What this task involves: Only the lines from the start of the data through the line with "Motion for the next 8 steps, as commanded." belong in the copy. Restate them word for word, minus the pictures.

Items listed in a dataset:
*****

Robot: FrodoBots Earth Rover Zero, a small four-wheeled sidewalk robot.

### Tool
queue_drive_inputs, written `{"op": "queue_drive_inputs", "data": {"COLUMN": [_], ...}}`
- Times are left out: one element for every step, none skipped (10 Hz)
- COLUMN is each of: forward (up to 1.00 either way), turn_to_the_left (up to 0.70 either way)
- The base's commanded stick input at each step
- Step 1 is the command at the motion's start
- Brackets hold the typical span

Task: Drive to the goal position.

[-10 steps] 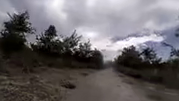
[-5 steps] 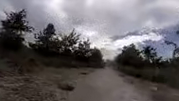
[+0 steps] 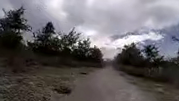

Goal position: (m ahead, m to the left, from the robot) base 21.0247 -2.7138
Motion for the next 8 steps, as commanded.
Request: {"op": "queue_drive_inputs", "data": {"forward": [0.45,0.45,0.45,0.45,0.45,0.45,0.45,0.45], "turn_to_the_left": [0.00,0.00,0.00,0.00,0.00,0.00,-0.17,-0.27]}}
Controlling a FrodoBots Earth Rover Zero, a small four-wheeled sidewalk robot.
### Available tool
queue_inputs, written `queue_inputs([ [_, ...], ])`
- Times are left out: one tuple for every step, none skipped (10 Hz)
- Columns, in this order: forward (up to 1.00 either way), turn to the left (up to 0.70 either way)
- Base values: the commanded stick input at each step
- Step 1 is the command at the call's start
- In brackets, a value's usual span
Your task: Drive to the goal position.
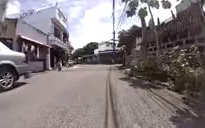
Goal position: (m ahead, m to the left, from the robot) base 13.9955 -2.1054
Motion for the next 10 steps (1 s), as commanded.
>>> queue_inputs([
  [0.70,0.00],
  [0.70,0.00],
  [0.70,0.00],
  [0.70,0.00],
  [0.70,0.00],
  [0.70,0.00],
  [0.70,0.00],
  [0.70,0.00],
  [0.70,0.00],
  [0.70,0.00],
])
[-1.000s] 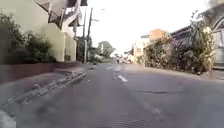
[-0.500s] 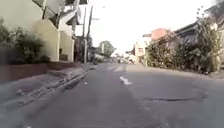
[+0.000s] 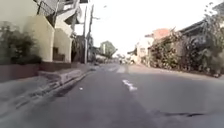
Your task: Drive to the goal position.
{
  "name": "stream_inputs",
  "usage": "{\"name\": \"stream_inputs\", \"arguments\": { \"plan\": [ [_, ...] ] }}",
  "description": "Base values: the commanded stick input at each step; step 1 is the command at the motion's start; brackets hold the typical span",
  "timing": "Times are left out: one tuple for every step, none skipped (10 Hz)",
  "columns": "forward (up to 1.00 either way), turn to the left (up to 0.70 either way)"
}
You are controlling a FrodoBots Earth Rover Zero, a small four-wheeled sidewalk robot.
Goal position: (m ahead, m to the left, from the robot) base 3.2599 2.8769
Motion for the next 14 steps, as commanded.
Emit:
{"name": "stream_inputs", "arguments": {
  "plan": [
    [1.00, 0.00],
    [1.00, 0.00],
    [1.00, 0.00],
    [1.00, 0.00],
    [1.00, 0.00],
    [1.00, 0.00],
    [1.00, 0.00],
    [1.00, 0.00],
    [1.00, 0.00],
    [1.00, 0.00],
    [1.00, 0.00],
    [1.00, 0.00],
    [1.00, 0.00],
    [1.00, 0.00]
  ]
}}
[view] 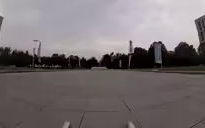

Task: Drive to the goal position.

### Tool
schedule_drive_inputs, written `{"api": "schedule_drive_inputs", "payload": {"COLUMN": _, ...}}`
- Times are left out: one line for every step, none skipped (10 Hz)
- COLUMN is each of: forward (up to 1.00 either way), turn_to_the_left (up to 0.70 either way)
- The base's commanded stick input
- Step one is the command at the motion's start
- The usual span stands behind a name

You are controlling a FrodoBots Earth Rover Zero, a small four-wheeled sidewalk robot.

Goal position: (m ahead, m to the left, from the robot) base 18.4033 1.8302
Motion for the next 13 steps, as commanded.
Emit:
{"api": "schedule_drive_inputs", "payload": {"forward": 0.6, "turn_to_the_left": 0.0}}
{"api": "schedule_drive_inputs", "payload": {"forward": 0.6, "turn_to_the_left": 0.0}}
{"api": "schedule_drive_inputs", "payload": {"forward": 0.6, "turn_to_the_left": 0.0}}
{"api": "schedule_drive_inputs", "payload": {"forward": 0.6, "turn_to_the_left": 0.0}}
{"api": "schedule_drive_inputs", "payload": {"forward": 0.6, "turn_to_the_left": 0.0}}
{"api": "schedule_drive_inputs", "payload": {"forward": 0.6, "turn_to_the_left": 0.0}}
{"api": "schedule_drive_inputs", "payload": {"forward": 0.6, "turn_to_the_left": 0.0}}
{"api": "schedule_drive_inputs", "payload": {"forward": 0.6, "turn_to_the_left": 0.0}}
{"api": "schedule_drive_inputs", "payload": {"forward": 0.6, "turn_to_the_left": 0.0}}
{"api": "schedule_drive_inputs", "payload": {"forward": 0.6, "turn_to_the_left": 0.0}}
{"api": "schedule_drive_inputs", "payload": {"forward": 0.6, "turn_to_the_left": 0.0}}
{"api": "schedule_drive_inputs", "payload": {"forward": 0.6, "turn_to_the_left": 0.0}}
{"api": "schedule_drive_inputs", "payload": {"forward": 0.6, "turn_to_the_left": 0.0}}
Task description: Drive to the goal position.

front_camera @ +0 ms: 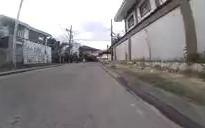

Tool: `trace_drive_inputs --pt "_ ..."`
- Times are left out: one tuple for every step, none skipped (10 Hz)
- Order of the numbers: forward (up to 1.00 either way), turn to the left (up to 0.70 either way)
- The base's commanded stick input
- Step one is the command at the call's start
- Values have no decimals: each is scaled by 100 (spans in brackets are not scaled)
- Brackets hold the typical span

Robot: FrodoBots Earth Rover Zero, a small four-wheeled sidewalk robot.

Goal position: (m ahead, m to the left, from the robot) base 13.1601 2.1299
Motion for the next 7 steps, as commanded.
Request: trace_drive_inputs --pt "68 0" --pt "68 0" --pt "68 0" --pt "68 0" --pt "68 0" --pt "68 0" --pt "68 0"
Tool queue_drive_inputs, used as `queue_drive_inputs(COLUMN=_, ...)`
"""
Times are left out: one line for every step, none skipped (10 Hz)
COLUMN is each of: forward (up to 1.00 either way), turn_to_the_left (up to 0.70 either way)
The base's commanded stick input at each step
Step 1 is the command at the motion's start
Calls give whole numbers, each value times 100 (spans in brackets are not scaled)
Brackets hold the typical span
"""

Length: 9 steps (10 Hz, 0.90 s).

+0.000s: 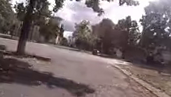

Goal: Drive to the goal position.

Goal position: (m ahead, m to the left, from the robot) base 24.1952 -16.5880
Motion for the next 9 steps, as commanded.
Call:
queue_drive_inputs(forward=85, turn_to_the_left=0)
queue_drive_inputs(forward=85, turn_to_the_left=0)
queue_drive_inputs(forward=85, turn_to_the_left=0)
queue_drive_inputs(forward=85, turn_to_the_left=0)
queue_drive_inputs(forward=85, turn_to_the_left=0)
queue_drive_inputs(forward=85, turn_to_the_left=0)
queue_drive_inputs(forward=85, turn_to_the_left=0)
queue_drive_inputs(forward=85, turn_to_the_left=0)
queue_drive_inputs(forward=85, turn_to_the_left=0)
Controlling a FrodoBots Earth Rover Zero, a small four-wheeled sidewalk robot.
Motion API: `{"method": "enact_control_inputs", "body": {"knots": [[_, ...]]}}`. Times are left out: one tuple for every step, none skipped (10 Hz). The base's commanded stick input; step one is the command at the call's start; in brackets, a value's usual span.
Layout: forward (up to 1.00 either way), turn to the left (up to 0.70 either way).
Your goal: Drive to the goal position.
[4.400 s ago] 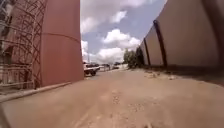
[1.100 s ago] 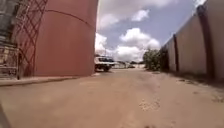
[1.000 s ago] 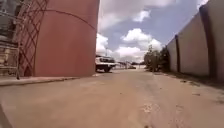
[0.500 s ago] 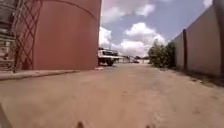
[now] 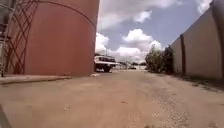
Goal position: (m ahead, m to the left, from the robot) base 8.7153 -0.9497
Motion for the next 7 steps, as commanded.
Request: {"method": "enact_control_inputs", "body": {"knots": [[0.6,0.0],[0.6,0.0],[0.6,0.0],[0.6,0.0],[0.6,0.0],[0.6,-0.02],[0.6,-0.08]]}}
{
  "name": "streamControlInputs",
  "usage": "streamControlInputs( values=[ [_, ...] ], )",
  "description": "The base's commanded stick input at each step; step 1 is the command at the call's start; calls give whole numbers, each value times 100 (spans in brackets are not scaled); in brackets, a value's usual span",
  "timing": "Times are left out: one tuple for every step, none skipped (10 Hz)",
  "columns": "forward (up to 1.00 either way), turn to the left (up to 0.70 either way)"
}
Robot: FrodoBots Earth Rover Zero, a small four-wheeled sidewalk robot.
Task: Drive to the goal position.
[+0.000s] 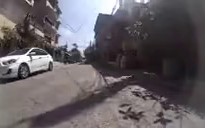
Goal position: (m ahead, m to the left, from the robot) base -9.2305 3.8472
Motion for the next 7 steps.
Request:
streamControlInputs(
  values=[
    [0,-100],
    [0,-100],
    [0,-100],
    [0,-100],
    [0,-100],
    [0,-100],
    [0,-100]
  ],
)
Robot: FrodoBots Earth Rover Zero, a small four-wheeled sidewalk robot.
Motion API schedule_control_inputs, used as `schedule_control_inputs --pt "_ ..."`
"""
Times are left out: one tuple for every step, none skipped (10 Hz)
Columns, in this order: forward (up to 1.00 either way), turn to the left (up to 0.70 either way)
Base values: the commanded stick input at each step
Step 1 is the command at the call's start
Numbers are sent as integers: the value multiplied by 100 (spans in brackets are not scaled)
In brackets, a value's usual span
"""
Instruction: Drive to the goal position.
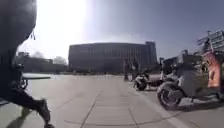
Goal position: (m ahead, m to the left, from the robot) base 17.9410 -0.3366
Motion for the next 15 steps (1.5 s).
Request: schedule_control_inputs --pt "50 0" --pt "50 0" --pt "50 0" --pt "50 0" --pt "50 0" --pt "50 0" --pt "50 0" --pt "50 0" --pt "50 0" --pt "50 0" --pt "50 0" --pt "50 0" --pt "50 0" --pt "50 0" --pt "50 0"
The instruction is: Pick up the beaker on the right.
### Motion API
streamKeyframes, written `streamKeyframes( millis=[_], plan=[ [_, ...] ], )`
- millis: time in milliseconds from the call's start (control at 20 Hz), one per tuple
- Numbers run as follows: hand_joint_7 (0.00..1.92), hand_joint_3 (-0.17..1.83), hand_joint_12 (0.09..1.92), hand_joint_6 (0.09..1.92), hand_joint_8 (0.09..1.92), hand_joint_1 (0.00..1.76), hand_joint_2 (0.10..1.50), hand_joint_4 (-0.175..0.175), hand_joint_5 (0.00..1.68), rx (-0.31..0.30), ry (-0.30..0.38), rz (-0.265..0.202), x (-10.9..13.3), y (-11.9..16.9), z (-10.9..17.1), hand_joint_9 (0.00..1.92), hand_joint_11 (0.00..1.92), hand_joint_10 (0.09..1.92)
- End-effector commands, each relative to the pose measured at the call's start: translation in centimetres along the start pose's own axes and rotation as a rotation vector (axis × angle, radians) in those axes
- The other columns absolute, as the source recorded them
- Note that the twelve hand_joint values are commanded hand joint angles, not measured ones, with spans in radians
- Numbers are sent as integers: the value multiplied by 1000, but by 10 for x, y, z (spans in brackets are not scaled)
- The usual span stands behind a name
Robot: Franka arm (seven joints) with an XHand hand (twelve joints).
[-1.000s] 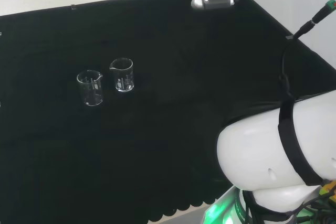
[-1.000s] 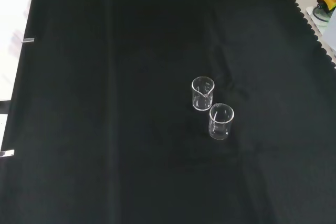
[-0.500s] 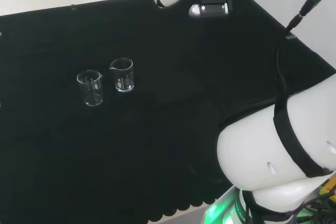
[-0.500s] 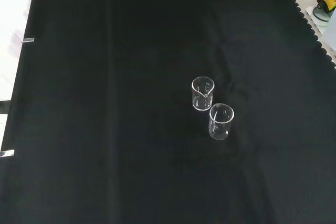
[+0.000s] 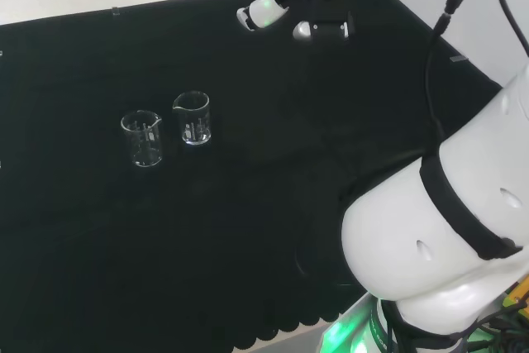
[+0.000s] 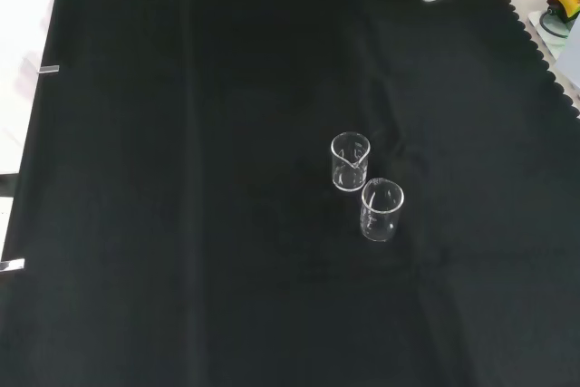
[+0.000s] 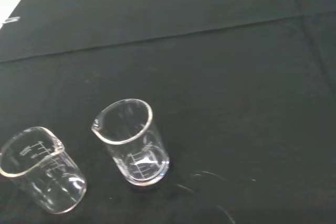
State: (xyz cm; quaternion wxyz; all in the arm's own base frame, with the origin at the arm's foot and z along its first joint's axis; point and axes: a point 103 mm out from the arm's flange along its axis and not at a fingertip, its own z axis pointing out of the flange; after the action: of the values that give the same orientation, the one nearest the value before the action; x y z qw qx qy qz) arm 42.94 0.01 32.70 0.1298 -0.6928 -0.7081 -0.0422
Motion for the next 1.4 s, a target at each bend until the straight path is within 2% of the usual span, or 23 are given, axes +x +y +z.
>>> streamKeyframes(
  millis=[50,450,650,1000,1400],
  plan=[
    [115,1050,1063,87,614,676,441,-61,212,-35,121,-76,-5,34,21,191,0,672],
    [162,1074,1095,87,623,703,382,-63,236,20,266,-111,-9,58,63,256,0,674],
    [194,1078,1138,87,640,736,369,-73,265,22,380,-132,-15,68,81,276,0,677],
    [221,1089,1187,87,656,754,364,-79,293,29,440,-170,-12,89,108,300,0,679],
    [235,1095,1197,87,663,761,361,-78,304,54,504,-220,-15,99,130,311,0,679]
  ],
)
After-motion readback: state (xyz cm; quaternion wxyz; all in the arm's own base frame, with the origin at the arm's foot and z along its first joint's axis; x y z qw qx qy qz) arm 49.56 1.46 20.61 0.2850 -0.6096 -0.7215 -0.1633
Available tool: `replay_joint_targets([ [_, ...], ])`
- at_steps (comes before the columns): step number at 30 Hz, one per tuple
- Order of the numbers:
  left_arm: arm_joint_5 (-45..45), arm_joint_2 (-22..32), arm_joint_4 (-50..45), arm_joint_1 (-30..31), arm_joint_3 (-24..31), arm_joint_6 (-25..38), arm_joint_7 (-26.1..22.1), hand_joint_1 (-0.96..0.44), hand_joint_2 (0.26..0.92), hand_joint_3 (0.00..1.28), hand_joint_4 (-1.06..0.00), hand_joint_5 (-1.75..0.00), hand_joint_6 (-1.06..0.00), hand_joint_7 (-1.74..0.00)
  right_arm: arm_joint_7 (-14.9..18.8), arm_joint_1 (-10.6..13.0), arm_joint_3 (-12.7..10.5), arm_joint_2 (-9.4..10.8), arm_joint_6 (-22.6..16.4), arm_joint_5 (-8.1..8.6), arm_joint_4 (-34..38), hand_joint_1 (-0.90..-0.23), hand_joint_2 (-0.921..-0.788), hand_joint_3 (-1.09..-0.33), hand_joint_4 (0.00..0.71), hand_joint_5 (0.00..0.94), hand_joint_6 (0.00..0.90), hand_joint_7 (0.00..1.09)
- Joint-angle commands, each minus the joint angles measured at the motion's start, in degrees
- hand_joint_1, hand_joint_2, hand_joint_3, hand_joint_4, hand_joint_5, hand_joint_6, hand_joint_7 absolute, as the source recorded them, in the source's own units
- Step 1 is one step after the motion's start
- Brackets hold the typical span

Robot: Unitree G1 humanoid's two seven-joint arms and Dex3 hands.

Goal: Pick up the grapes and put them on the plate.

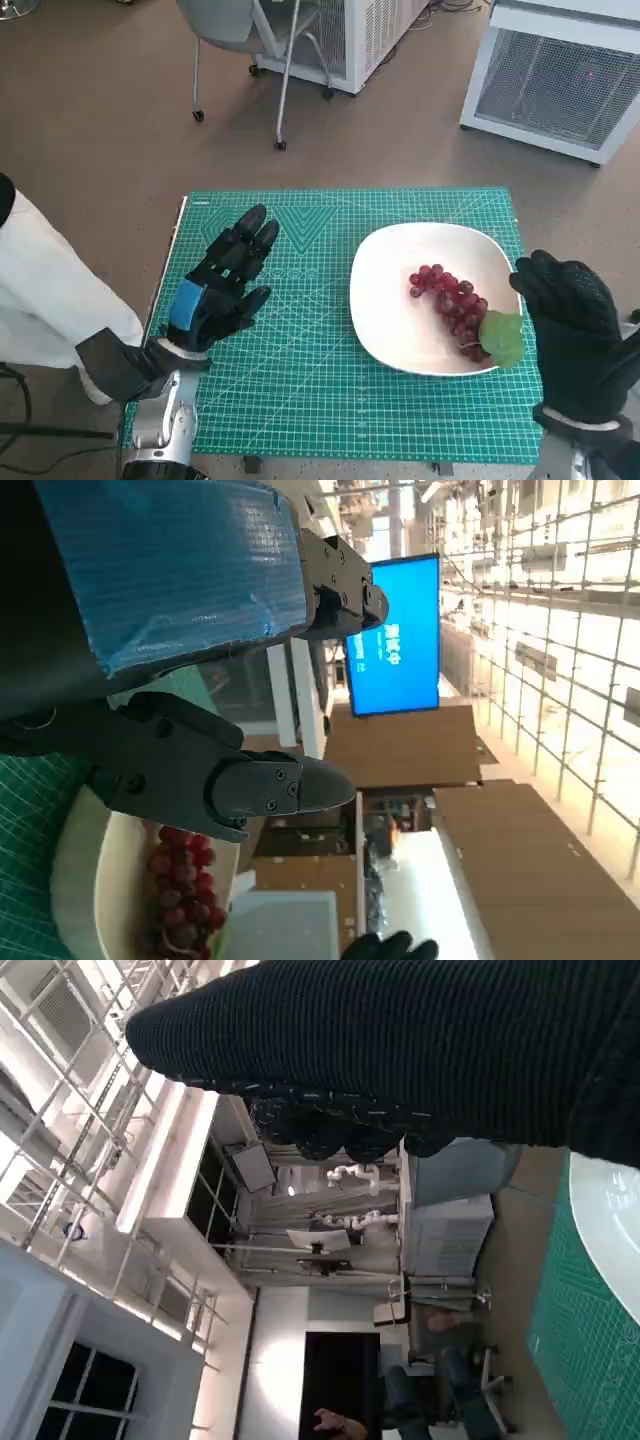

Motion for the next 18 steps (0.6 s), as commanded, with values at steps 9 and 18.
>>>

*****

Written response:
Robot: FrodoBots Earth Rover Zero, a small four-wheeled sidewalk robot.

### Tool
queue_drive_inputs, written `{"op": "queue_drive_inputs", "data": {"COLUMN": [_], ...}}`
- Times are left out: one element for every step, none skipped (10 Hz)
- COLUMN is each of: forward (up to 1.00 either way), turn_to_the_left (up to 0.70 either way)
- The base's commanded stick input at each step
- Step 1 is the command at the motion's start
- Brackets hold the typical span

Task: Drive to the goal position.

[-10 steps] 
[-5 steps] 
[+0 steps] 

Goal position: (m ahead, m to the left, from the robot) base 21.0247 -2.7138
Motion for the next 8 steps, as commanded.

The exercise has been completed.